What this task involves: Work out how many lines in the data hold the word "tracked", and reply with that number only.

Raw data:
*** Begin section ***

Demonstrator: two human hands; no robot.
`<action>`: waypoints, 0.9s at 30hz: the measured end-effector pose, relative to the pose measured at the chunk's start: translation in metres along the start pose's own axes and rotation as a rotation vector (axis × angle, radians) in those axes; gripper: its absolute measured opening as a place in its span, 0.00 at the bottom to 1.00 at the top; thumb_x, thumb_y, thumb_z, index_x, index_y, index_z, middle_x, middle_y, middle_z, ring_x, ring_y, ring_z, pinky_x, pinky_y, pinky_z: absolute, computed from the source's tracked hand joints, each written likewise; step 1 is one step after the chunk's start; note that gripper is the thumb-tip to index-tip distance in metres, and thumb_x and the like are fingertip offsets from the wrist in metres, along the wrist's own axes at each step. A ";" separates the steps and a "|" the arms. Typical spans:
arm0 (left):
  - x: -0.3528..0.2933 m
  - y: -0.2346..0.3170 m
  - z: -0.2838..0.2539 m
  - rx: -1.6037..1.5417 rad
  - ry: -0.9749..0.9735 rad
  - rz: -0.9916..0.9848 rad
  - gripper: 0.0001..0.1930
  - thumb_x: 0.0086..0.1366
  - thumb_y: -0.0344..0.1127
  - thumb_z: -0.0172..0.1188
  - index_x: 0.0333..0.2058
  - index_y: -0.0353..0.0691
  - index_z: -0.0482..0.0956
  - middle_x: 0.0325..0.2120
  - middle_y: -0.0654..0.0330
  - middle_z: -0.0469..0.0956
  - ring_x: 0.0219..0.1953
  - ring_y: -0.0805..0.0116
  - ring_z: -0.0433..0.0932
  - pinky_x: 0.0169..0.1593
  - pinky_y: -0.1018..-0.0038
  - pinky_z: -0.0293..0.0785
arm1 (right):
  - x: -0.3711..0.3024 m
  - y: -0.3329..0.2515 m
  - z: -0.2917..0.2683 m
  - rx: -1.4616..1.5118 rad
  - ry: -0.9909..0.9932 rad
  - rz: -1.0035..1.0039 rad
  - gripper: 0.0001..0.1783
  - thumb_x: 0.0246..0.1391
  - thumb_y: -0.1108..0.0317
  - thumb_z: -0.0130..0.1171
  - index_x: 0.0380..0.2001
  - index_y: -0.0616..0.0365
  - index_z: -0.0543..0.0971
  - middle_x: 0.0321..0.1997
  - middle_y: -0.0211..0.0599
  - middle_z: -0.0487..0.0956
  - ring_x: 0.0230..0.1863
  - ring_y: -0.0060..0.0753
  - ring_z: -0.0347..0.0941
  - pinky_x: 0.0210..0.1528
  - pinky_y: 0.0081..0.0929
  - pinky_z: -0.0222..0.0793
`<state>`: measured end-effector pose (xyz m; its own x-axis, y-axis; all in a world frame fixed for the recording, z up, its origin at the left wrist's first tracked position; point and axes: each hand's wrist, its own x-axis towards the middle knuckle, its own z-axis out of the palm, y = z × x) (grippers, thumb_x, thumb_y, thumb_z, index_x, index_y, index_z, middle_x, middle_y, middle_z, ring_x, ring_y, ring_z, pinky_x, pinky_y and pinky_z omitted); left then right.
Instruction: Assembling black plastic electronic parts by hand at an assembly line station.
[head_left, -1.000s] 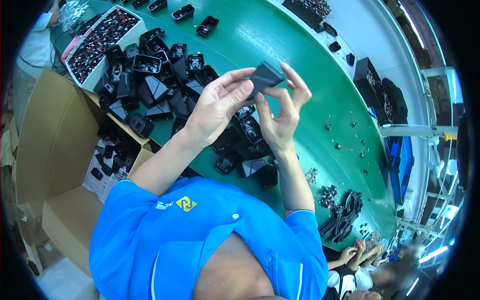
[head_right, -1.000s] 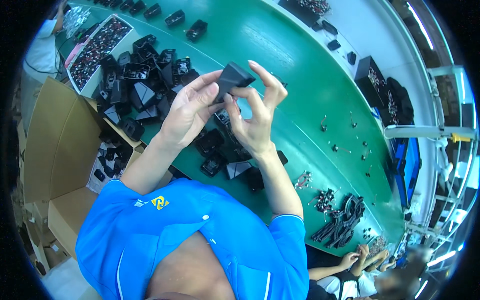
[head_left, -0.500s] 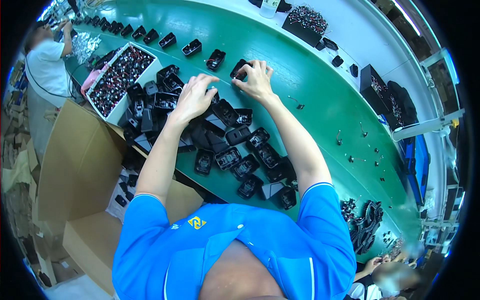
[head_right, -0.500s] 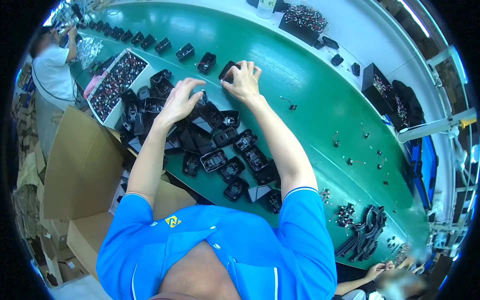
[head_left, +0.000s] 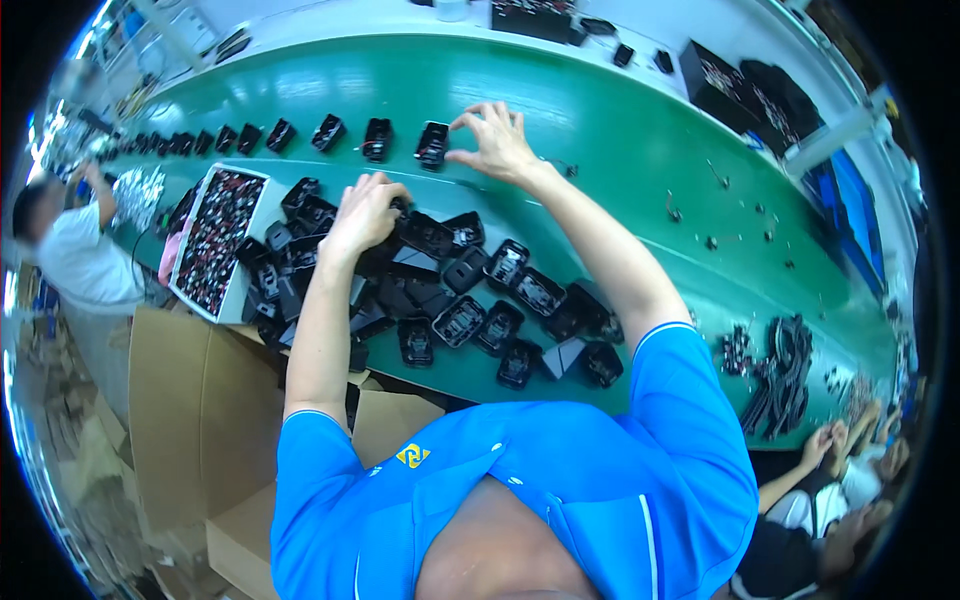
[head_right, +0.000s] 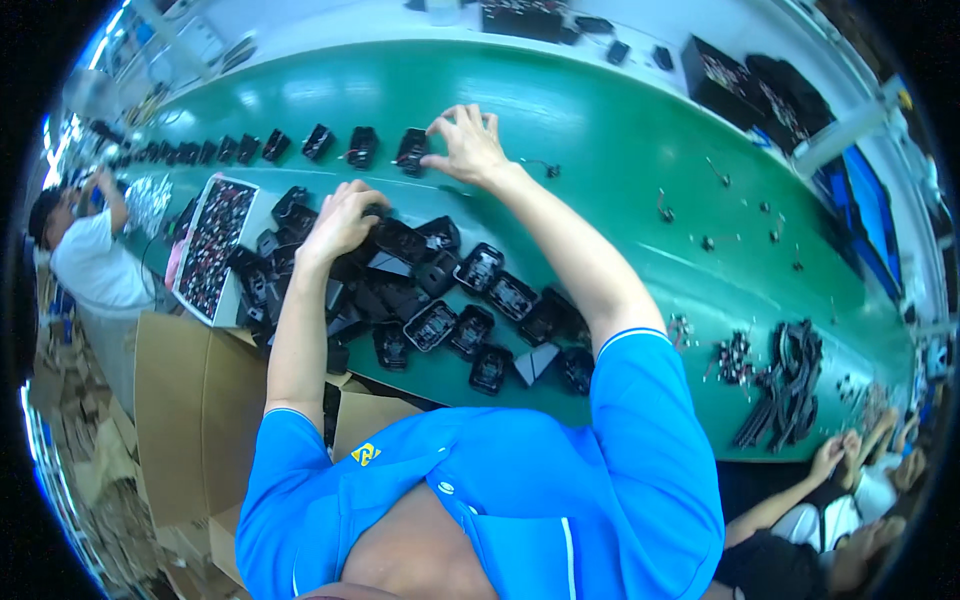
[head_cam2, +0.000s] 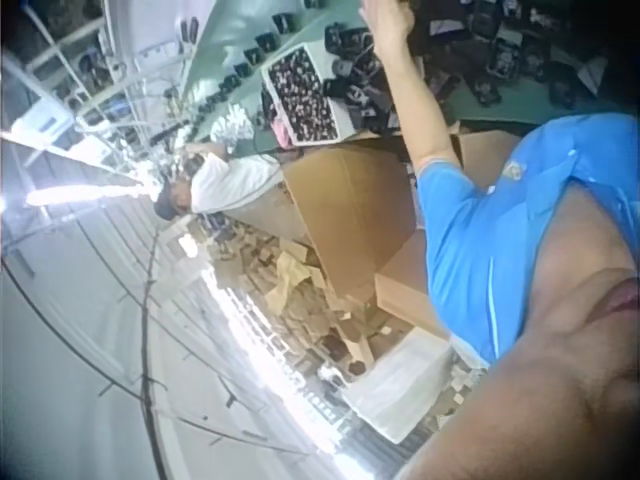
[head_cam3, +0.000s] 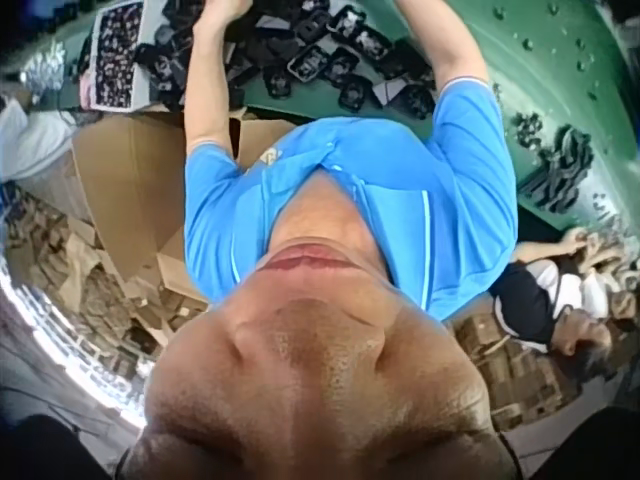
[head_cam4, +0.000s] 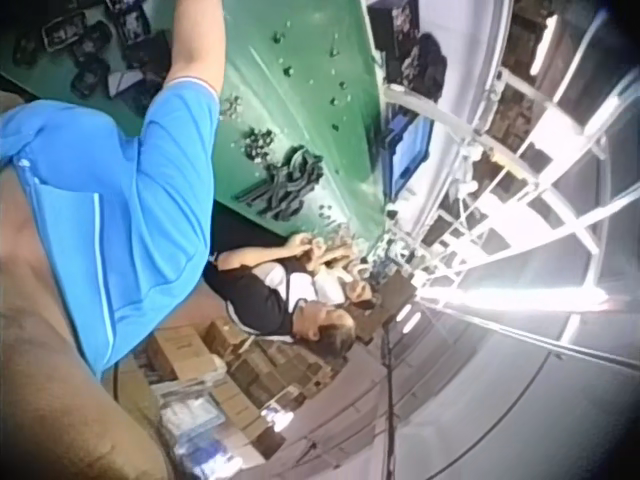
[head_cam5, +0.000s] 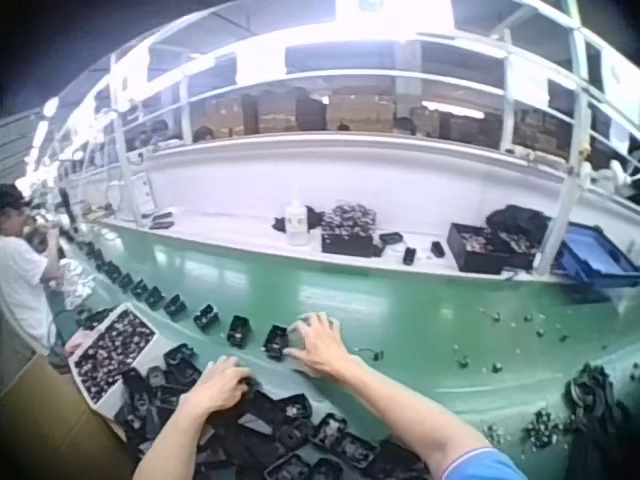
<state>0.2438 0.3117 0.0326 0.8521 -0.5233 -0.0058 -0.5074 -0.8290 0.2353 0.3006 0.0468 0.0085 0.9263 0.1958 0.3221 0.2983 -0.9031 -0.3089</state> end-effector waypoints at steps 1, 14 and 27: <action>0.002 0.000 -0.002 -0.004 -0.006 -0.011 0.14 0.57 0.27 0.61 0.43 0.46 0.82 0.44 0.58 0.75 0.50 0.56 0.72 0.55 0.62 0.66 | -0.006 0.011 -0.013 -0.008 0.021 0.023 0.25 0.54 0.44 0.65 0.48 0.47 0.81 0.55 0.44 0.71 0.58 0.46 0.62 0.60 0.50 0.55; 0.004 -0.010 -0.019 -0.319 0.528 -0.146 0.16 0.60 0.25 0.52 0.47 0.39 0.76 0.35 0.54 0.81 0.39 0.56 0.78 0.45 0.65 0.73 | -0.100 0.096 -0.057 0.312 -0.105 0.514 0.20 0.57 0.49 0.62 0.36 0.57 0.83 0.39 0.43 0.79 0.38 0.43 0.77 0.41 0.40 0.74; -0.069 0.077 0.001 -2.631 0.356 0.001 0.18 0.73 0.31 0.43 0.58 0.36 0.69 0.40 0.45 0.79 0.27 0.71 0.74 0.20 0.82 0.63 | -0.136 0.081 -0.063 -0.017 0.009 0.192 0.07 0.54 0.62 0.67 0.33 0.50 0.81 0.34 0.25 0.78 0.41 0.28 0.72 0.56 0.32 0.55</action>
<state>0.1464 0.2839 0.0503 0.9583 -0.2859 -0.0028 0.2774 0.9272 0.2517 0.1843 -0.0769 -0.0041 0.9636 0.0158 0.2670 0.1123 -0.9299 -0.3503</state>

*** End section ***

Exercise response: 2